PROBLEM REQUIREMENTS
In the material below, how many lines include the string "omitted"? Answer with the number and nothing else.

RECORDS SUPPLIED
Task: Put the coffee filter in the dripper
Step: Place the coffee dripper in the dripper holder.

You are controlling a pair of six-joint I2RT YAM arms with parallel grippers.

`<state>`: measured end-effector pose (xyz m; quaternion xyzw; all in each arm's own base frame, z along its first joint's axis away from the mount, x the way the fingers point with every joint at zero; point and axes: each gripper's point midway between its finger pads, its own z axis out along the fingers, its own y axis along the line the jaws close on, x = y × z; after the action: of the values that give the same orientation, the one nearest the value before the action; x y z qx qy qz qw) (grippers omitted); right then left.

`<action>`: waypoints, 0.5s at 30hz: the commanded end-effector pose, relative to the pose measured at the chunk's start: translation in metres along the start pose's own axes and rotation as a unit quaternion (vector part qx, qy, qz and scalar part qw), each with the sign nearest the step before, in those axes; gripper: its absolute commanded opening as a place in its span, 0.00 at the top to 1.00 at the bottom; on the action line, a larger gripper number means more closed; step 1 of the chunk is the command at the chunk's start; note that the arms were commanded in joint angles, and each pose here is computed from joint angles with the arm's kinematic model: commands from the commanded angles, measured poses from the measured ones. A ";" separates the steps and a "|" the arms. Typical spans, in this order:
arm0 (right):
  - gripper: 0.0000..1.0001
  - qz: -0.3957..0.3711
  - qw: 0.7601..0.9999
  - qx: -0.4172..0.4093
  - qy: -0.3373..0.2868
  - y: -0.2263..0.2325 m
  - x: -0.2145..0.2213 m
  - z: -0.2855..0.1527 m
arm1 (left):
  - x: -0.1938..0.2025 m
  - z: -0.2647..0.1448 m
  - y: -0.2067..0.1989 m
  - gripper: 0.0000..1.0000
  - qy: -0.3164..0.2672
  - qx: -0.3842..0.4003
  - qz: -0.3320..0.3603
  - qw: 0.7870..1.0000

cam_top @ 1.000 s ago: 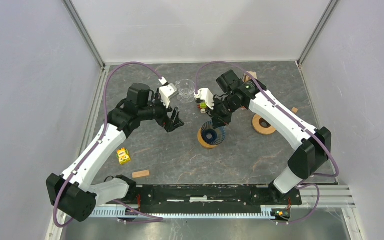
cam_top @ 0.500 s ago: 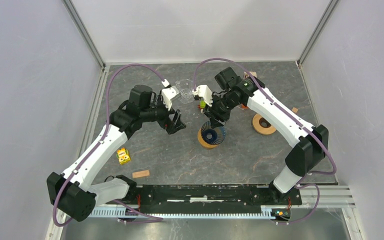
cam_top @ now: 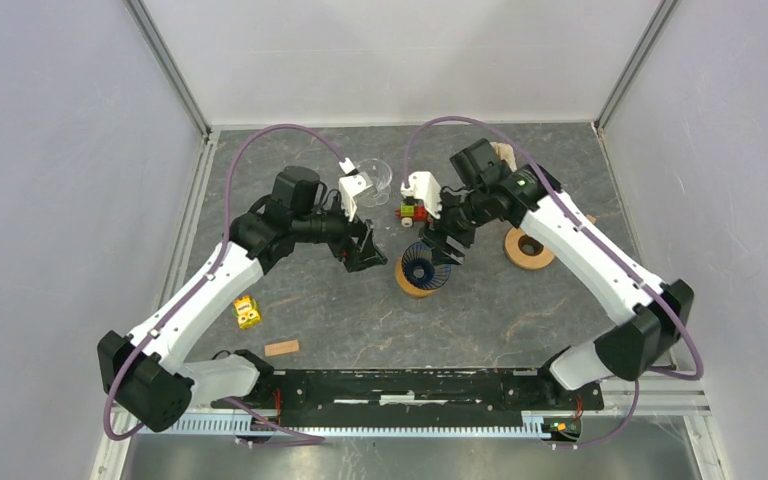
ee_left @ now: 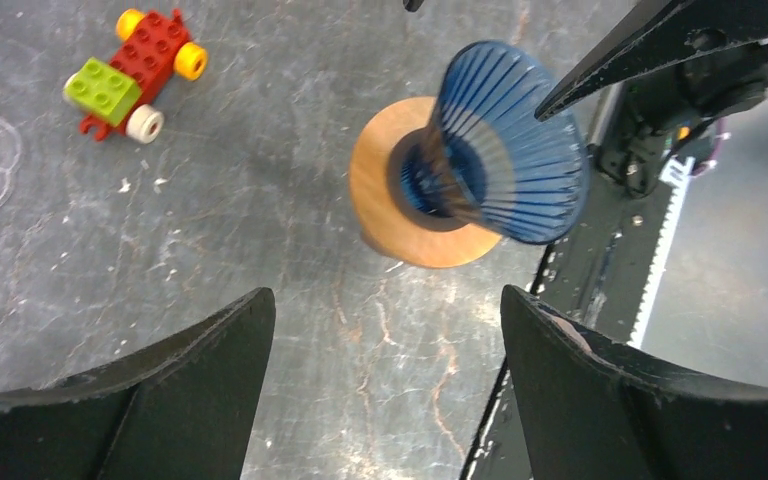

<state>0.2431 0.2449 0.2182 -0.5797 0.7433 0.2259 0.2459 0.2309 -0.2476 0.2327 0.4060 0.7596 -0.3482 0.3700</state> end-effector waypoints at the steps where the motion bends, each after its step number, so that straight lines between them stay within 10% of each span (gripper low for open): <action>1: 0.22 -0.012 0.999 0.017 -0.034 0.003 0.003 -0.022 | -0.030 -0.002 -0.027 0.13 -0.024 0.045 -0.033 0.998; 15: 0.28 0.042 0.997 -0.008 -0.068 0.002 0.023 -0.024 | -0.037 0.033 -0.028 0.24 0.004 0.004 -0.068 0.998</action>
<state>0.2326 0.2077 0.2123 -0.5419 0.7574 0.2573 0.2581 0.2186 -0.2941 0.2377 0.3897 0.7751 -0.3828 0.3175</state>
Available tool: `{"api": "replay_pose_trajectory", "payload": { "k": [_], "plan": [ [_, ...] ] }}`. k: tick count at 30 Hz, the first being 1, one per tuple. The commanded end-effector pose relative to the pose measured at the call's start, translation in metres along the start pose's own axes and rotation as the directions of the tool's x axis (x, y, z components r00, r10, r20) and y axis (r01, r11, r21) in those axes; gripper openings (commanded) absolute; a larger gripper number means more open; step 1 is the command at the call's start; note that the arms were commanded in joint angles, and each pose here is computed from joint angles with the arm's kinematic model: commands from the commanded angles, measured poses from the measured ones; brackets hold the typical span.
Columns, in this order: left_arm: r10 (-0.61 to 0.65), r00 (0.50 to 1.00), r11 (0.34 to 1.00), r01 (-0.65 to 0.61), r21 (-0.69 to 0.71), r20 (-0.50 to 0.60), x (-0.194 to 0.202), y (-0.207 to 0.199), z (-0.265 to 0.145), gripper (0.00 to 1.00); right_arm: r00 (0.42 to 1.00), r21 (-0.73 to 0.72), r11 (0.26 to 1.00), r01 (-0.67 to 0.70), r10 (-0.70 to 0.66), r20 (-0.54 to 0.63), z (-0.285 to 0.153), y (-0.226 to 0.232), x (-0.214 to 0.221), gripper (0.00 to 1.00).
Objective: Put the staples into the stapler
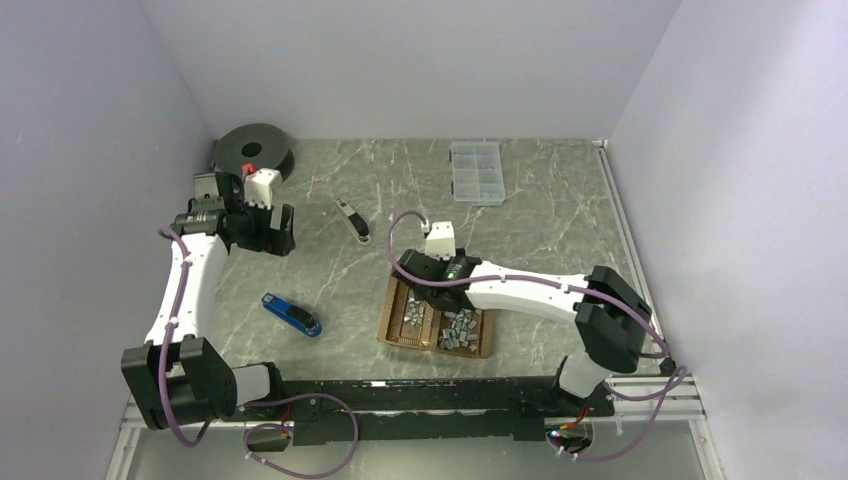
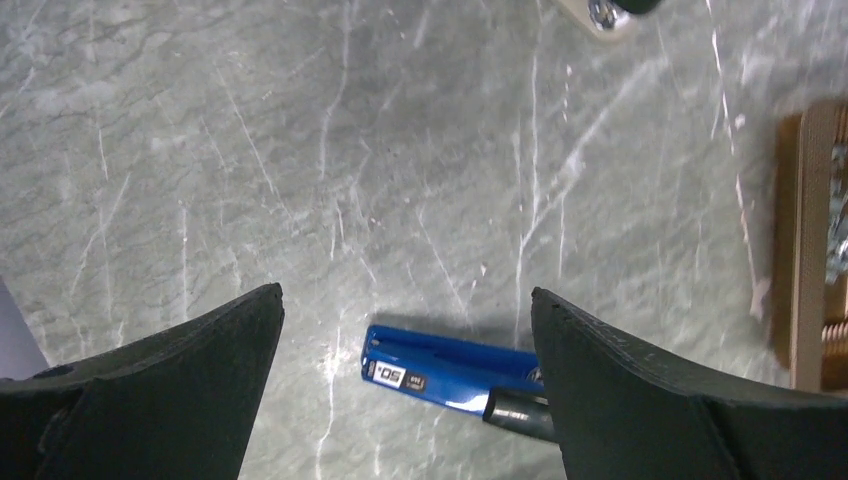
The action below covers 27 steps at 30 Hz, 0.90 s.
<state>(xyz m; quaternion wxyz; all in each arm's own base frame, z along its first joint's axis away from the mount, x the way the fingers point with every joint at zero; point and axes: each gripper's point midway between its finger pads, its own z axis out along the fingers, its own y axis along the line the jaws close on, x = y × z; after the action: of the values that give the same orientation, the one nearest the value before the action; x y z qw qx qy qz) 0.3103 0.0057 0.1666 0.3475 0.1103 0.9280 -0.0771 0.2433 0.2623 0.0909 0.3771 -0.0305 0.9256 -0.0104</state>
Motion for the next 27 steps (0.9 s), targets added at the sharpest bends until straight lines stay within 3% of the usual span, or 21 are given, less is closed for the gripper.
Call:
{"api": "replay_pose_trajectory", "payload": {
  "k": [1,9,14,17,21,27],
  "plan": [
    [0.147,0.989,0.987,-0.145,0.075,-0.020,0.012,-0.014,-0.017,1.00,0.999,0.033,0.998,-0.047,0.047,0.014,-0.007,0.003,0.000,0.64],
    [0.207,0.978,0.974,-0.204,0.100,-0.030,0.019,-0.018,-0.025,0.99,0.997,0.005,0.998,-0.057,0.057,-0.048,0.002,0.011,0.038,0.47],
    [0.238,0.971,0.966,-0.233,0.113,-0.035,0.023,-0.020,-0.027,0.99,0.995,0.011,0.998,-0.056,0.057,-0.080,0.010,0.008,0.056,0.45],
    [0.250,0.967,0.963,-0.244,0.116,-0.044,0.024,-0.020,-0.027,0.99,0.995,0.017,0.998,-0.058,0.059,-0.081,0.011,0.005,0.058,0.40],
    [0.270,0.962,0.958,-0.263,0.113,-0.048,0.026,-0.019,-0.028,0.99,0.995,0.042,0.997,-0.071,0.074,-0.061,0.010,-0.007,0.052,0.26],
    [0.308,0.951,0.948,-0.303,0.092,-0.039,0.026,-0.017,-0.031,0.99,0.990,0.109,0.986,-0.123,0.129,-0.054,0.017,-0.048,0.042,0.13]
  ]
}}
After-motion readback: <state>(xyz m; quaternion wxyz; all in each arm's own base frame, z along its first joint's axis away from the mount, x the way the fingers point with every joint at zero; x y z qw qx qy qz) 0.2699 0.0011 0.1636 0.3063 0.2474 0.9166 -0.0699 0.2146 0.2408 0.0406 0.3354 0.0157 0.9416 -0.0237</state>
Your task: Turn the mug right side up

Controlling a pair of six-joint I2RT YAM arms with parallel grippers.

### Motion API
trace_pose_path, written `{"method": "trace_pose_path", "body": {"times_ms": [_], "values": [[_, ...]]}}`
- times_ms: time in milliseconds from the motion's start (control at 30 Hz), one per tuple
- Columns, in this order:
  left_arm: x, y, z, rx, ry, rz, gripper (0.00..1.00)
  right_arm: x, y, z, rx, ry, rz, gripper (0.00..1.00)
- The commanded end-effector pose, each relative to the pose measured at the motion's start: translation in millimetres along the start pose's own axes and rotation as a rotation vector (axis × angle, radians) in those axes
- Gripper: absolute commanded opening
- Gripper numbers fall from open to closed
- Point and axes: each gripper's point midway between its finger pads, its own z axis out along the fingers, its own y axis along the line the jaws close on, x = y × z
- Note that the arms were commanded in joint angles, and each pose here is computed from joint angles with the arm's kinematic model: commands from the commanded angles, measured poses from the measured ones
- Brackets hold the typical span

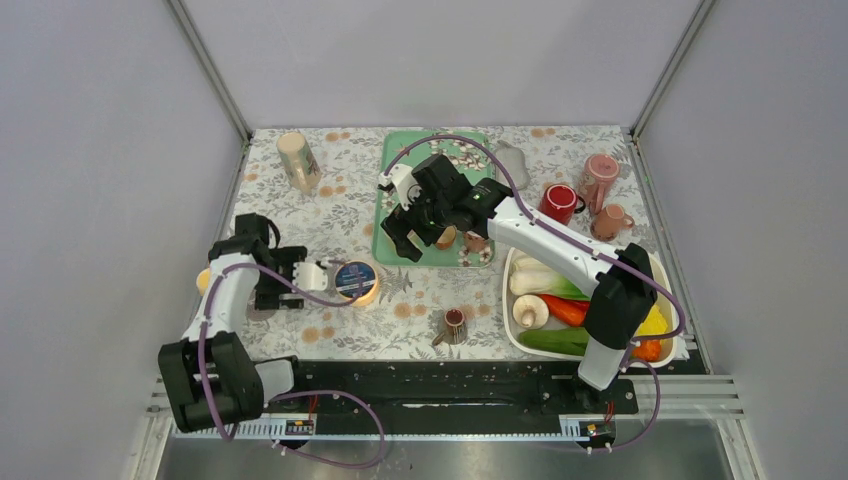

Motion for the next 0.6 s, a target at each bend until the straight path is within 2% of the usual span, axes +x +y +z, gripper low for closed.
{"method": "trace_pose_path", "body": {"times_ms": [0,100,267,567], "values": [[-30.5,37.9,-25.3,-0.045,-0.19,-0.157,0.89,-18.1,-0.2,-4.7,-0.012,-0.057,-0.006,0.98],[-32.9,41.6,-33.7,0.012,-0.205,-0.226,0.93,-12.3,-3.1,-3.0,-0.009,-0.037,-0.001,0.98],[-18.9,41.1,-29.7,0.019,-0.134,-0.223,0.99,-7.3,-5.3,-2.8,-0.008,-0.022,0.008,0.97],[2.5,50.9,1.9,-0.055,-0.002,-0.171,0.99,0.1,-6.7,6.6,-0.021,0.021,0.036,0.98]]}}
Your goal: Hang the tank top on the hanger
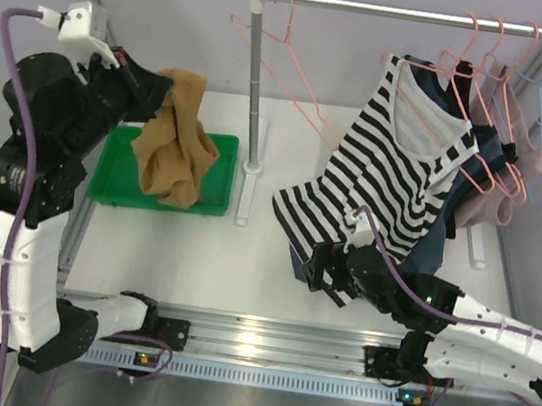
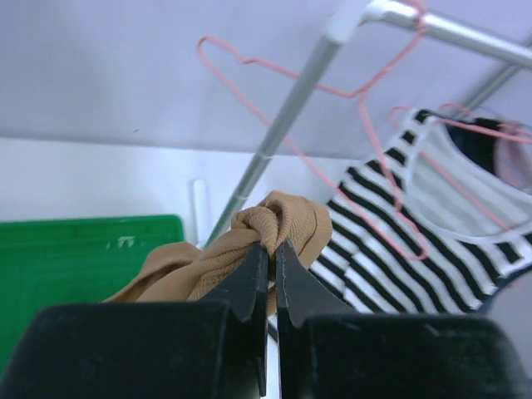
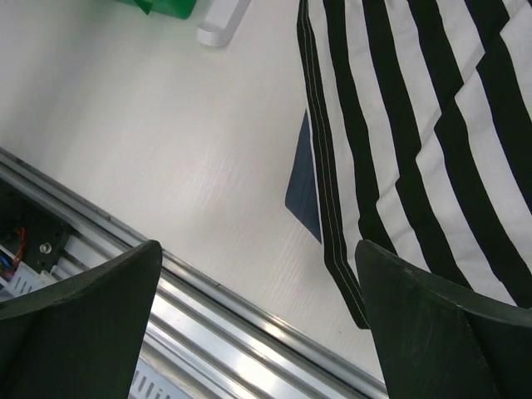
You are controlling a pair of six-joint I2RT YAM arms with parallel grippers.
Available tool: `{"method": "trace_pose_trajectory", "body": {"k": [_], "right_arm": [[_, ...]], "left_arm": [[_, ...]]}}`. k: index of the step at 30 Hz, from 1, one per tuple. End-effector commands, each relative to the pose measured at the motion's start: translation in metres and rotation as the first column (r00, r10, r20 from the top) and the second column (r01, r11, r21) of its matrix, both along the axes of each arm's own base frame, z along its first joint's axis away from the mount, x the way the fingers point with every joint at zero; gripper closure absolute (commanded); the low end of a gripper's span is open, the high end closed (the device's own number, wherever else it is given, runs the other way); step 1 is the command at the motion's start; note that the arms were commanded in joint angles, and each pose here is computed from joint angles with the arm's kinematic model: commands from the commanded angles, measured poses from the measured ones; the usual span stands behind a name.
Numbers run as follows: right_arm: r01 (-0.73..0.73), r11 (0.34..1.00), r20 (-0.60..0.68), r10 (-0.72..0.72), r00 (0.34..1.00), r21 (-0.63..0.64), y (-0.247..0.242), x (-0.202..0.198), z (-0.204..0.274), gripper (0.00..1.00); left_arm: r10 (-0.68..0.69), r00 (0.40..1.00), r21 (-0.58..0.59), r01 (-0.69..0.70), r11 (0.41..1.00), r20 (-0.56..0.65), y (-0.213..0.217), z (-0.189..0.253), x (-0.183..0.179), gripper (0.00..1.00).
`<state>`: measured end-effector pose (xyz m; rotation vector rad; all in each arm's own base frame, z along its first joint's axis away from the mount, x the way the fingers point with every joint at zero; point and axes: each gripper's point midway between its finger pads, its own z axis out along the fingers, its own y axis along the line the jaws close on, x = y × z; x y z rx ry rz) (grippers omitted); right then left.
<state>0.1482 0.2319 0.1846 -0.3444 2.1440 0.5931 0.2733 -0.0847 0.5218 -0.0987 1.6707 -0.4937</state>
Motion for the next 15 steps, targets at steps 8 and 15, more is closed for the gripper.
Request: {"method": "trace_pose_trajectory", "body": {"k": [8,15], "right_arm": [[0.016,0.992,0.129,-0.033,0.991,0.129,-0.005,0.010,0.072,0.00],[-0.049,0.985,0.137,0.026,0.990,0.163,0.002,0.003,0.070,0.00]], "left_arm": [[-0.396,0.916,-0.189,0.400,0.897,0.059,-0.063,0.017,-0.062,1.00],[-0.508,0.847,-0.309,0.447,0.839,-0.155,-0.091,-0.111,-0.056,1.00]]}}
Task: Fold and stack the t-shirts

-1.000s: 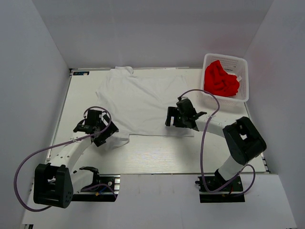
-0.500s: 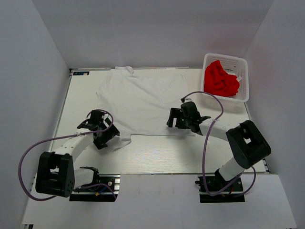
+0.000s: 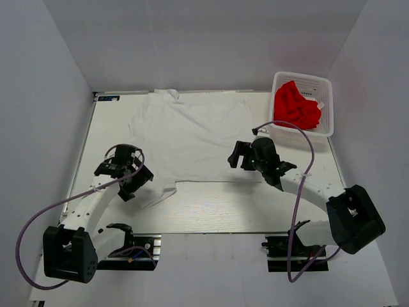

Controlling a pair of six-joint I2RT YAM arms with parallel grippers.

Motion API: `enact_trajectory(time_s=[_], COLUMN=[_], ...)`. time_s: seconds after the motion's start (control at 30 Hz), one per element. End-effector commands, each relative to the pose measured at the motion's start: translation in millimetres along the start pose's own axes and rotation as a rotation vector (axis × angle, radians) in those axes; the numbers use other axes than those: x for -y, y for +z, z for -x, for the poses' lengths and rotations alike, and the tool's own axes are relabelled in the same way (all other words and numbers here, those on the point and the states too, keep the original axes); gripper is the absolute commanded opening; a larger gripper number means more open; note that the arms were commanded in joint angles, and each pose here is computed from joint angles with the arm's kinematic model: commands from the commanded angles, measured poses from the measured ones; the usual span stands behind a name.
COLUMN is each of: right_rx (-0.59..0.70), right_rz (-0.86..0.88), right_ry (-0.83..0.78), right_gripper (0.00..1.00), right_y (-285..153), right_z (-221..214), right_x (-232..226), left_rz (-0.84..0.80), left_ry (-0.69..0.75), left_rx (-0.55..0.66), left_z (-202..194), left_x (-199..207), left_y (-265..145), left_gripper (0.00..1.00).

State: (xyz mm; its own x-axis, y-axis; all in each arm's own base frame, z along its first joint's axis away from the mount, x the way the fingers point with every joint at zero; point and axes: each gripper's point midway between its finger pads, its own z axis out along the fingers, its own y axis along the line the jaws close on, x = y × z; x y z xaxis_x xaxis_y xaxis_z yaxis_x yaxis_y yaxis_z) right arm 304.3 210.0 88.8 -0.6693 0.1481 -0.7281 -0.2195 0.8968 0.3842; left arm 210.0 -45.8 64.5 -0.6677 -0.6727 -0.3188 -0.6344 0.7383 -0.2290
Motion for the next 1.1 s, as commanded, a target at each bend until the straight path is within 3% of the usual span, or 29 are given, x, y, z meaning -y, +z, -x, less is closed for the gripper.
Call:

ANSWER BOX
2